AIM OF THE TASK: In the material below, find the line with "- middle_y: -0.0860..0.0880" and the line with "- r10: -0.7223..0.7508", then output those two lines and every line between them, exactly.

#### DATASET SECTION ####

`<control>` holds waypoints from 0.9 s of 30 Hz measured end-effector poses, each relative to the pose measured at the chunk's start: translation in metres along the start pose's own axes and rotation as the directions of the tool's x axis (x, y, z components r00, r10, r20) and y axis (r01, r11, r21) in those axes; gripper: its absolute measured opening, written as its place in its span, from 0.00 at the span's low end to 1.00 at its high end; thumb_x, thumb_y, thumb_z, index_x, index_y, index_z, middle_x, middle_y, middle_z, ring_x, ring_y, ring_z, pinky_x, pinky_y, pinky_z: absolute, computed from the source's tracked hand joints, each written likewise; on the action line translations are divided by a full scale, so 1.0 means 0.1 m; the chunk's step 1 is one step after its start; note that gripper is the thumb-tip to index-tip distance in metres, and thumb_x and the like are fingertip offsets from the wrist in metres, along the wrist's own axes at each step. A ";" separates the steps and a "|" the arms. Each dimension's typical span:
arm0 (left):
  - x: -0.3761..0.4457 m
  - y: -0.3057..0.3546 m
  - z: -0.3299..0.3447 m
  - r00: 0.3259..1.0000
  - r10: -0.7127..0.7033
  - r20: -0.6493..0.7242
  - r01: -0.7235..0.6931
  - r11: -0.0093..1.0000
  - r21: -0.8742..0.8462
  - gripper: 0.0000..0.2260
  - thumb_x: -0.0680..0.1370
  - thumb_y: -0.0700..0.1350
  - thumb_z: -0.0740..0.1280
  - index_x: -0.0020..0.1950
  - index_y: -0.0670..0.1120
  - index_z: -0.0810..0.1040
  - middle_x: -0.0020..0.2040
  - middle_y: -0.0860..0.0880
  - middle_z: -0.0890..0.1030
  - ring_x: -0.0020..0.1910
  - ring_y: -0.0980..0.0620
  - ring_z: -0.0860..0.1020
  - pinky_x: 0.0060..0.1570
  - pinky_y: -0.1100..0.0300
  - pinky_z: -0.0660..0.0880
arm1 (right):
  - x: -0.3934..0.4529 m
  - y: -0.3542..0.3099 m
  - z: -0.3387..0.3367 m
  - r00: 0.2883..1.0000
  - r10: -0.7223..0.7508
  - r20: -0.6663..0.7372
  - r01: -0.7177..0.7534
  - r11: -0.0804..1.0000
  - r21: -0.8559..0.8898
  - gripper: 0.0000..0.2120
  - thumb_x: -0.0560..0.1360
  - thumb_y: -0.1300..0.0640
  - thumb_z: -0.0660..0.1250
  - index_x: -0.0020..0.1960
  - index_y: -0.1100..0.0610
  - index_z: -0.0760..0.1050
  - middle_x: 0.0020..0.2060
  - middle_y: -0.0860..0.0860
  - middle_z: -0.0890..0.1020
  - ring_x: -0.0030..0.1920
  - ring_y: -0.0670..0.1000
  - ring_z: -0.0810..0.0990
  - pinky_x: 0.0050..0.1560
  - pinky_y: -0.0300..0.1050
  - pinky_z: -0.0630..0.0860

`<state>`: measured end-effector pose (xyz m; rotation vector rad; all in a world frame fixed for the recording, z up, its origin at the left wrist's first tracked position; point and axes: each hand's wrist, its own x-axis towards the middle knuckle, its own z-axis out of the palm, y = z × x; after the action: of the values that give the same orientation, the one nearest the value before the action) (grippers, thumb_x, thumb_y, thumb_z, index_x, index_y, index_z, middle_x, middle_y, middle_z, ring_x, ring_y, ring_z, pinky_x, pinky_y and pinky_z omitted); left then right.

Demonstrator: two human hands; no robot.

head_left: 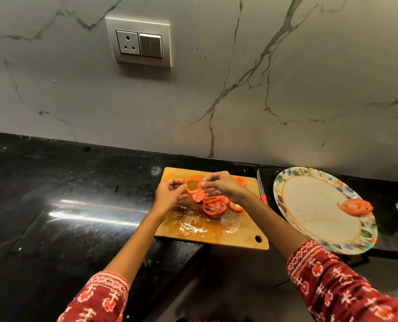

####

REPLY:
  - middle_y: -0.0860..0.0880
  - middle_z: -0.0890..0.1030
  - ring_x: -0.0020..0.1910
  - ring_y: -0.0980..0.0620
  - ring_z: -0.0860..0.1020
  - pinky_x: 0.0060..0.1570
  - pinky_y: -0.1100..0.0300
  - pinky_z: -0.0660..0.0880
arm1 (right):
  - x: -0.3934..0.4529 m
  - y: -0.3542..0.3099 m
  - z: -0.3387..0.3367 m
  - r00: 0.2883..1.0000
  - r10: -0.7223..0.7508

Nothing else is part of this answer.